*TASK TO CARRY OUT*
Nothing in the data should be altered when it is repeated in full.

*RECORDED DATA*

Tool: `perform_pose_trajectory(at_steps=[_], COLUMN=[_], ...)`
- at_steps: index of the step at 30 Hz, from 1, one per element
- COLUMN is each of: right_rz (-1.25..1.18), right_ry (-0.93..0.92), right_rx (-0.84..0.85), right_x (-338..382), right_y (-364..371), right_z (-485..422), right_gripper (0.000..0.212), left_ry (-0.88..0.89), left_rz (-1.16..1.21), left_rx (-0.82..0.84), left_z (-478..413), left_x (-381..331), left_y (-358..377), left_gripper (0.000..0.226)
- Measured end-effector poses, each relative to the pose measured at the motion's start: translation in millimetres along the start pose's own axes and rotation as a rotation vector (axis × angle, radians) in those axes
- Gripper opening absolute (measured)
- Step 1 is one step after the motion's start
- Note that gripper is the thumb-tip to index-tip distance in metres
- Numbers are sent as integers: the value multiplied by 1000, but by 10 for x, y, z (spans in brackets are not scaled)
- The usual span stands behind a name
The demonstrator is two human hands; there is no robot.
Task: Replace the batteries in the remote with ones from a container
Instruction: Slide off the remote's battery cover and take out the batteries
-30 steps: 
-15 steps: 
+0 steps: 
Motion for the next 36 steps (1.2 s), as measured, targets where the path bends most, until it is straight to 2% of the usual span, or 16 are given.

*OUTPUT BELOW*
Tool: `perform_pose_trajectory(at_steps=[_], COLUMN=[_], ...)`
- at_steps: index of the step at 30 Hz, from 1, one per element
- COLUMN is each of: right_rz (-1.25..1.18), right_ry (-0.93..0.92), right_rx (-0.84..0.85), right_x (-338..382), right_y (-364..371), right_z (-485..422), right_gripper (0.000..0.212), left_ry (-0.88..0.89), left_rz (-1.16..1.21), left_rx (-0.82..0.84), left_z (-478..413), left_x (-381..331), left_y (-358..377), left_gripper (0.000..0.226)
- Measured end-effector poses, each relative to the pose measured at the motion's start: translation in millimetres along the start pose's own axes and rotation as a rotation vector (axis × angle, radians) in those axes
- Gripper opening absolute (measured)
- Step 1 is one step after the motion's start
- Note that gripper is the thumb-tip to index-tip distance in metres
- Numbers are sent as integers: the value multiplied by 1000, but by 10 for x, y, z (spans in brackets are not scaled)
- The usual span stands behind a name
The demonstrator is two human hands; there is no robot.
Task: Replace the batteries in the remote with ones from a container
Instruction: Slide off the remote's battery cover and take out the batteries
-30 steps: 
-15 steps: 
+0 steps: 
Motion for the next 36 steps (1.2 s), as measured, targets where the path bends most, until it is straight to 2% of the usual span, or 16 are given.

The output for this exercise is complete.